━━━ SUPPLIED DATA ━━━

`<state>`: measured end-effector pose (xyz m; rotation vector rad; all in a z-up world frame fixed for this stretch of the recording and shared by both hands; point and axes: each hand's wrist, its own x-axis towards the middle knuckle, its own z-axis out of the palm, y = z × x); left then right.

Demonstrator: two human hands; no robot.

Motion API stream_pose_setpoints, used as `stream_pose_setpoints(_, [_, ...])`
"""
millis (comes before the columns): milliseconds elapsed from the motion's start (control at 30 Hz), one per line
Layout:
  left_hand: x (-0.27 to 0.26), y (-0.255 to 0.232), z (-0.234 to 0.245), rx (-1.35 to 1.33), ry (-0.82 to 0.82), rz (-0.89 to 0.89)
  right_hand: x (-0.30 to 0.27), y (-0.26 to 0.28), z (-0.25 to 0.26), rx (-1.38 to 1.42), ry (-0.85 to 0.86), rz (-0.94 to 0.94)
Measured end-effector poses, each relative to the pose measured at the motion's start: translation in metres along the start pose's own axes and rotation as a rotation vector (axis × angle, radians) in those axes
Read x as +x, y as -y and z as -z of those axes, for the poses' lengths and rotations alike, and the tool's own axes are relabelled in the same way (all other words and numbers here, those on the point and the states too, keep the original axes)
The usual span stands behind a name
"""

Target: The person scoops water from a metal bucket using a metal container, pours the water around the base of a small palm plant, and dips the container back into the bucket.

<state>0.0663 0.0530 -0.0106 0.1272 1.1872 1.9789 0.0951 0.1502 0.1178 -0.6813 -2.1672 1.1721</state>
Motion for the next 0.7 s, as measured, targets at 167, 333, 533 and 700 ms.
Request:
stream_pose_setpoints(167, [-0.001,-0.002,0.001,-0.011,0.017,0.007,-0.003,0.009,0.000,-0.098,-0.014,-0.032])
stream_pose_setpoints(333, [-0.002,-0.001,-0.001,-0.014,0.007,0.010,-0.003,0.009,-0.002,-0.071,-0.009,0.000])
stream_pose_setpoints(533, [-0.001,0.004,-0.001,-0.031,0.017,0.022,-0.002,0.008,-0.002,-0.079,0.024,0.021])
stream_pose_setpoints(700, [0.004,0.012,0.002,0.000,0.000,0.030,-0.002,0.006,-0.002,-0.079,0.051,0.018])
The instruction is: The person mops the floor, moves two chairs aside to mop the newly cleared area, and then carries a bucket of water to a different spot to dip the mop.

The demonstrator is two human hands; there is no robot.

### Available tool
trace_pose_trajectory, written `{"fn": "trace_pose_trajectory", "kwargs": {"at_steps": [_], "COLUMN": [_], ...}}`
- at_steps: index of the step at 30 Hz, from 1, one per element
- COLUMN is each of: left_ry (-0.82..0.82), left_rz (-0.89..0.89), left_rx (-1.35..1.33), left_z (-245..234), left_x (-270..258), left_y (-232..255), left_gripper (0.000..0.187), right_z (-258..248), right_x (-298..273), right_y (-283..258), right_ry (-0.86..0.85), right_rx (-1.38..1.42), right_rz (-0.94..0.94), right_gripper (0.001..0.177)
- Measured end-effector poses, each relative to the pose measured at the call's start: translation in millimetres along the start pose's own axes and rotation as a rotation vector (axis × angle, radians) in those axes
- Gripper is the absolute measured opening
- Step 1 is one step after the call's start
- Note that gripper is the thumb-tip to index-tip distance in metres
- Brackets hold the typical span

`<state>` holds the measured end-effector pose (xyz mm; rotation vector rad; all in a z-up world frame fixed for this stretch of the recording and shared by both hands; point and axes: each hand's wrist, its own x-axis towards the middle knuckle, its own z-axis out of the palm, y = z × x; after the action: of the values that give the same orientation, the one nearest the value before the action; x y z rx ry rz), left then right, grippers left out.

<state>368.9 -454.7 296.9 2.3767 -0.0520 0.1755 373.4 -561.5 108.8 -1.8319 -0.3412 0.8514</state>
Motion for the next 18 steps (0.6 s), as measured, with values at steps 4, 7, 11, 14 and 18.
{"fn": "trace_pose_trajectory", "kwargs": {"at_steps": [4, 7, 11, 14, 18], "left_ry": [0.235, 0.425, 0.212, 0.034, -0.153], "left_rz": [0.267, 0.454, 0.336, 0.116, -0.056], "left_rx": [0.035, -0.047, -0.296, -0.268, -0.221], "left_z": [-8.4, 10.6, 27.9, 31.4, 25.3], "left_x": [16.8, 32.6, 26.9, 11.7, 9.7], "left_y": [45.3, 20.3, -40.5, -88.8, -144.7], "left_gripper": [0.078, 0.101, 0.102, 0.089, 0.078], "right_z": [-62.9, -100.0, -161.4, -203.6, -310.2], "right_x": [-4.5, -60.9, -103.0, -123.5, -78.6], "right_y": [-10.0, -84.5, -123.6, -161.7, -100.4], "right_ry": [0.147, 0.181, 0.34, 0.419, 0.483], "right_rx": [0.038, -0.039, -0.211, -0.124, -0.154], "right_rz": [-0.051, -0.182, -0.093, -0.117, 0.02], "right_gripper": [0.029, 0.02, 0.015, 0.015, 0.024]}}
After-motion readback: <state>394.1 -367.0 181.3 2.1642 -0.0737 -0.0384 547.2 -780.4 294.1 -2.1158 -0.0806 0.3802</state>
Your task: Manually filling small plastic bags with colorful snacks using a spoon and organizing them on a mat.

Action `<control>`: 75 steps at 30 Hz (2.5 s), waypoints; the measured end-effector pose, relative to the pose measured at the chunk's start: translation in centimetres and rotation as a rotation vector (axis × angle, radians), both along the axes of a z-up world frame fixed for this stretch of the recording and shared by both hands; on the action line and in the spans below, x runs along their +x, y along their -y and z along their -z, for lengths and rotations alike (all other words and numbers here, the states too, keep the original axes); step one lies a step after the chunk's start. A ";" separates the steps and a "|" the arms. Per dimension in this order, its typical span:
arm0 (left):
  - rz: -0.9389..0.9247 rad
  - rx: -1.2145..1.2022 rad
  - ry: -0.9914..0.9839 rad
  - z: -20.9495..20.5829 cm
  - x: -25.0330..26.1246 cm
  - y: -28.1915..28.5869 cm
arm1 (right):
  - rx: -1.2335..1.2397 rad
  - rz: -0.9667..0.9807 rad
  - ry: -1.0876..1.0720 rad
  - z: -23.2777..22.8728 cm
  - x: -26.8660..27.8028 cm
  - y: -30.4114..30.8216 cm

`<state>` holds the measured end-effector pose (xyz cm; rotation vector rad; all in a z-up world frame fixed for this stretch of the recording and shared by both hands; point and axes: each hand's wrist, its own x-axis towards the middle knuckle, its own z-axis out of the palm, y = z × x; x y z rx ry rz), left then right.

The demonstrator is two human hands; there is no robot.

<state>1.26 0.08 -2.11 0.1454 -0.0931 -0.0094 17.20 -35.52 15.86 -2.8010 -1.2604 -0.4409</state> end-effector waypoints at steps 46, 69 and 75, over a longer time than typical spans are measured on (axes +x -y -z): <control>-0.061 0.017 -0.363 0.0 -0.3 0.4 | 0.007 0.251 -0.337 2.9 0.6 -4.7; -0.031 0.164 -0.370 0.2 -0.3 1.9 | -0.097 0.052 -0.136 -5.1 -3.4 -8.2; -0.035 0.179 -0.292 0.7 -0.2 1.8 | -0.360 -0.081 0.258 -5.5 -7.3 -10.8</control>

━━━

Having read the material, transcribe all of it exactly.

* WRITTEN RESPONSE *
`<state>`: measured end-effector pose (xyz m; rotation vector rad; all in a z-up world frame fixed for this stretch of the recording and shared by both hands; point and axes: each hand's wrist, its own x-axis towards the middle knuckle, its own z-axis out of the palm, y = z × x); left then right.

Demonstrator: two human hands; no robot.

Motion API stream_pose_setpoints, used as `stream_pose_setpoints(_, [_, ...])`
"""
millis (comes before the columns): milliseconds elapsed from the motion's start (control at 30 Hz), one per line
Layout:
  left_hand: x (-0.27 to 0.26), y (-0.255 to 0.232), z (-0.234 to 0.245), rx (-1.35 to 1.33), ry (-0.82 to 0.82), rz (-0.89 to 0.89)
  right_hand: x (-0.30 to 0.27), y (-0.26 to 0.28), z (-0.25 to 0.26), rx (-1.38 to 1.42), ry (-0.85 to 0.86), rz (-0.94 to 0.94)
Measured end-effector poses, each relative to the pose measured at the motion's start: translation in metres along the start pose's own axes and rotation as a rotation vector (axis × angle, radians) in those axes
Read x as +x, y as -y and z as -z of those axes, for the poses' lengths and rotations alike, and the tool's own axes are relabelled in the same way (all other words and numbers here, those on the point and the states too, keep the original axes)
The usual span stands behind a name
"""

Target: The person scoops water from a metal bucket using a metal container, pours the water around the base of a small palm plant, and dips the container back into the bucket.

<state>0.0663 0.0530 -0.0106 0.1272 1.1872 1.9789 0.0951 0.1502 0.1178 -0.6813 -2.1672 1.1721</state>
Motion for the next 0.7 s, as measured, targets at 167, 333, 533 and 700 ms.
Request:
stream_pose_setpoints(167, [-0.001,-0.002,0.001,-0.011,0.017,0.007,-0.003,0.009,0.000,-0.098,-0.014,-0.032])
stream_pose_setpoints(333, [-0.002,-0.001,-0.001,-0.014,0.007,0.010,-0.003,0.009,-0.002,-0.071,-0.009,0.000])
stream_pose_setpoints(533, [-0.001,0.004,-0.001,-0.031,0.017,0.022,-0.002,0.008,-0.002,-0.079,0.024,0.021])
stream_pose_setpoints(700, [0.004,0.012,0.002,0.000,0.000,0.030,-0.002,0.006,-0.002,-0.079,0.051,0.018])
The instruction is: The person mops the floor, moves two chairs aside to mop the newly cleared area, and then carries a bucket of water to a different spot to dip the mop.

The demonstrator is two human hands; there is no robot.

### Available tool
trace_pose_trajectory, written `{"fn": "trace_pose_trajectory", "kwargs": {"at_steps": [_], "COLUMN": [_], ...}}`
- at_steps: index of the step at 30 Hz, from 1, one per element
- COLUMN is each of: left_ry (-0.82..0.82), left_rz (-0.89..0.89), left_rx (-1.35..1.33), left_z (-245..234), left_x (-270..258), left_y (-232..255), left_gripper (0.000..0.187), right_z (-258..248), right_x (-298..273), right_y (-283..258), right_ry (-0.86..0.85), right_rx (-1.38..1.42), right_rz (-0.94..0.94), right_gripper (0.001..0.177)
- Measured end-effector poses, each relative to the pose measured at the call's start: translation in millimetres along the start pose's own axes and rotation as a rotation vector (axis × angle, radians) in those axes
- Gripper is the absolute measured opening
- Step 1 is one step after the call's start
- Note that gripper is the thumb-tip to index-tip distance in metres
- Brackets hold the typical span

`<state>` holds the measured end-effector pose (xyz mm; rotation vector rad; all in a z-up world frame fixed for this stretch of the recording and shared by both hands; point and axes: each hand's wrist, its own x-axis towards the middle knuckle, its own z-axis out of the palm, y = z × x; after the action: of the values that give the same orientation, the one nearest the value before the action; x y z rx ry rz), left then right, grippers left out.

<state>368.9 -454.7 296.9 2.3767 -0.0520 0.1755 373.4 -561.5 108.8 -1.8319 -0.3412 0.8514</state>
Motion for the next 18 steps (0.6 s), as measured, with values at steps 4, 7, 11, 14 and 18.
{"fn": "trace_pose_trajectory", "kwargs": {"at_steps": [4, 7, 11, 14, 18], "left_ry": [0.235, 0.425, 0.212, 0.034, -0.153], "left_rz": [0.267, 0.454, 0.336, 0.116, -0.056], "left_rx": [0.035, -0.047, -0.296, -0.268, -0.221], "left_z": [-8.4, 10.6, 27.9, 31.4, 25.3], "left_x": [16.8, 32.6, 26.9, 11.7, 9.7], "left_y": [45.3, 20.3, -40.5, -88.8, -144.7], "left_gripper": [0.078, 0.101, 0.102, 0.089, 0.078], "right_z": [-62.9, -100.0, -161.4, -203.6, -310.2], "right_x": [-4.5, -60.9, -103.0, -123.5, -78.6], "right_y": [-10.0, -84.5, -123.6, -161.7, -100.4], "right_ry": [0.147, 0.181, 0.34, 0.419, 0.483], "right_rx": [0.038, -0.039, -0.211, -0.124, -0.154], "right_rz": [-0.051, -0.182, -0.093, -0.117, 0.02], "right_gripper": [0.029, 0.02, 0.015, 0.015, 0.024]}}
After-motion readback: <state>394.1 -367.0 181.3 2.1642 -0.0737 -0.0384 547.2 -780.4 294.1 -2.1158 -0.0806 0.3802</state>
Your task: Manually filling small plastic bags with colorful snacks using a spoon and organizing them on a mat.

Action `<control>`: 75 steps at 30 Hz (2.5 s), waypoints; the measured end-effector pose, relative to the pose measured at the chunk's start: translation in centimetres and rotation as a rotation vector (axis × angle, radians), both along the axes of a z-up world frame fixed for this stretch of the recording and shared by both hands; on the action line and in the spans below, x runs along their +x, y along their -y and z along their -z, for lengths and rotations alike (all other words and numbers here, the states too, keep the original axes); step one lies a step after the chunk's start. A ";" separates the steps and a "|" the arms. Per dimension in this order, its typical span:
arm0 (left):
  - rz: -0.9389..0.9247 rad
  - rx: -1.2145..1.2022 rad
  - ry: -0.9914..0.9839 rad
  - z: -20.9495..20.5829 cm
  - x: -25.0330..26.1246 cm
  - y: -28.1915..28.5869 cm
arm1 (right):
  - rx: -1.2335..1.2397 rad
  - rz: -0.9667..0.9807 rad
  - ry: -1.0876..1.0720 rad
  - z: -23.2777..22.8728 cm
  - x: -26.8660..27.8028 cm
  - y: -30.4114..30.8216 cm

`<state>` holds the measured end-effector pose (xyz cm; rotation vector rad; all in a z-up world frame fixed for this stretch of the recording and shared by both hands; point and axes: each hand's wrist, its own x-axis towards the middle knuckle, its own z-axis out of the palm, y = z × x; x y z rx ry rz), left then right.

The demonstrator is two human hands; there is no robot.

<state>1.26 0.08 -2.11 0.1454 -0.0931 -0.0094 17.20 -35.52 15.86 -2.8010 -1.2604 -0.4409</state> end-effector waypoints at steps 46, 69 and 75, over a longer time than typical spans are measured on (axes +x -y -z): <control>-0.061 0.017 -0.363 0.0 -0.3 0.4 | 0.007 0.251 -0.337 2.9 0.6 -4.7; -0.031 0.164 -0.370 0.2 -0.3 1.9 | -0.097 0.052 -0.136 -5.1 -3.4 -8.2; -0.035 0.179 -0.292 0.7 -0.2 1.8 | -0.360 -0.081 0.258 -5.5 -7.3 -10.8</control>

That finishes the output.